What lines in the listing below hold the string "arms"? Please copy them out.
==========
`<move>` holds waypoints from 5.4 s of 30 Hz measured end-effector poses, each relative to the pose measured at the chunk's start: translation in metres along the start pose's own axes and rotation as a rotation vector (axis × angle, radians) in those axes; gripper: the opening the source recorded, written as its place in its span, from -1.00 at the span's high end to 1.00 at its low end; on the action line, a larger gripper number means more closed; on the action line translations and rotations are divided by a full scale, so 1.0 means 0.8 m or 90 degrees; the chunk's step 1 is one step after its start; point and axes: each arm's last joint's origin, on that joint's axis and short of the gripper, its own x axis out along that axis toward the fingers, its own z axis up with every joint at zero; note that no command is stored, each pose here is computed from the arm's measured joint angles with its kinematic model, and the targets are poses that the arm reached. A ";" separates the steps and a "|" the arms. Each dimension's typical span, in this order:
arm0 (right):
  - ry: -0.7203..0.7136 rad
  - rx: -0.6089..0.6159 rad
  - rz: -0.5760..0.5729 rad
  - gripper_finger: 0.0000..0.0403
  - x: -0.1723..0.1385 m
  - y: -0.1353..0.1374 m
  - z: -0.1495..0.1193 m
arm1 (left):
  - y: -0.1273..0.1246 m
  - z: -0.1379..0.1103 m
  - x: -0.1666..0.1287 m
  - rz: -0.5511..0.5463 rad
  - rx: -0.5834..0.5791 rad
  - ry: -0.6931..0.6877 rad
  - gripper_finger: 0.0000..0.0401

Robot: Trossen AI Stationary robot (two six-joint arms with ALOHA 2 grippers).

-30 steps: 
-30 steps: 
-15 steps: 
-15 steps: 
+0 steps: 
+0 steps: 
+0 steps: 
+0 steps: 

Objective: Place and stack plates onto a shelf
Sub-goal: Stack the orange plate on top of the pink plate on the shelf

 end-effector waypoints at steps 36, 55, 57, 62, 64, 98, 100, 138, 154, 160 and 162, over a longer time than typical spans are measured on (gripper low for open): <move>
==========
▶ EXPECTED ANSWER
`<move>` holds waypoints from 5.4 s of 30 Hz measured end-effector poses, each relative to the pose measured at the chunk's start: translation in metres along the start pose's own axes and rotation as a rotation vector (axis × angle, radians) in those axes; gripper: the opening the source recorded, written as its place in its span, from -1.00 at the span's high end to 1.00 at its low end; on the action line, a larger gripper number means more closed; on the action line translations and rotations are divided by a full scale, so 1.0 means 0.8 m or 90 degrees; the chunk's step 1 is one step after its start; point and axes: each arm's last joint's origin, on that joint's axis and short of the gripper, its own x axis out along that axis toward the fingers, its own z axis up with every joint at zero; note that no command is stored, each pose here is computed from the arm's measured joint angles with its kinematic model, and the targets are poses that the arm reached. A ";" separates the steps and a "|" the arms. Each dimension's typical span, in this order:
Robot: Trossen AI Stationary robot (two six-joint arms with ALOHA 2 grippers).

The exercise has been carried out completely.